The Ridgeway Walk is an 87-mile trail across Southern England that begins at Avebury, a modest but very cool version of Stonehenge (or at least, a different set of giant stones in an even giant-er circle)  For My Friend Lauren’s birthday, we did 24 miles of the walk, beginning in Avebury, over two days.  It was a larger chunk of the walk than we thought we were doing  (day 1 was 11 miles instead of 6.6…oops) but the walk was beautiful.

The Ridgeway Walk is very cool for a few reasons:

1. Its beautiful

2. Avebury, which is pretty famous

3. Hill forts! We walked through three hill forts and a burial site in two days

4. White Horse Hill, Uffington, a prehistoric sculpture of a horse wherein the land has been scraped away to reveal the chalk below.

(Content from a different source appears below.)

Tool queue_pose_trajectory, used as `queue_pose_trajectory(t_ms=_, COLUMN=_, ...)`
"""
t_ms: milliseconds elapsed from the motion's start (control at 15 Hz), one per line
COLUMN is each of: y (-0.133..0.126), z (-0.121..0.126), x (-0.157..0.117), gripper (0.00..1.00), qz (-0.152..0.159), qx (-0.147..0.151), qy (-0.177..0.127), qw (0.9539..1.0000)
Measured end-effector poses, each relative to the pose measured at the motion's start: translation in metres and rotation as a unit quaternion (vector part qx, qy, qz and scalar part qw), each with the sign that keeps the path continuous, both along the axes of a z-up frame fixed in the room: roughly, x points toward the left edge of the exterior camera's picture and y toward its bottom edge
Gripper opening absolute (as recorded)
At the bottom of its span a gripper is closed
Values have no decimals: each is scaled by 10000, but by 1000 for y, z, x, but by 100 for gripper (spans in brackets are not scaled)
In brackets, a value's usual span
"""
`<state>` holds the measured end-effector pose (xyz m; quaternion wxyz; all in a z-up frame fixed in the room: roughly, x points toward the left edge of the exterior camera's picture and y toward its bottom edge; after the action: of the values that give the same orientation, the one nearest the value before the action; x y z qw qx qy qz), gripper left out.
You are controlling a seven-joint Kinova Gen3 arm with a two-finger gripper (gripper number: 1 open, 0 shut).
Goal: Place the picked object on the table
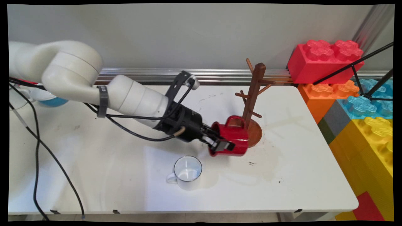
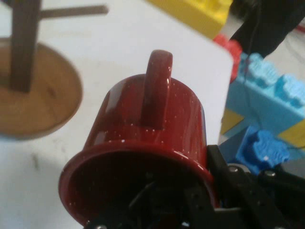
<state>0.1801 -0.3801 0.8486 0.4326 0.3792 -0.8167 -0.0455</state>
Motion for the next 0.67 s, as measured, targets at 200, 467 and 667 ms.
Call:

It’s awesome:

Image courtesy the-history-girls.blogspot.com

Of course when you’re standing next to the horse, you can’t really tell what it is, and its at the top of a hill, so you can’t really see it from below…but you can get a sense of the scale, which is very large.  Apparently if you stand in the eye of a white horse (there are several scattered across Wiltshire), its supposed to make you fertile.  My Friend Lauren said that and then followed it with “Don’t even think about it!”

Let’s not get ahead of ourselves, friends.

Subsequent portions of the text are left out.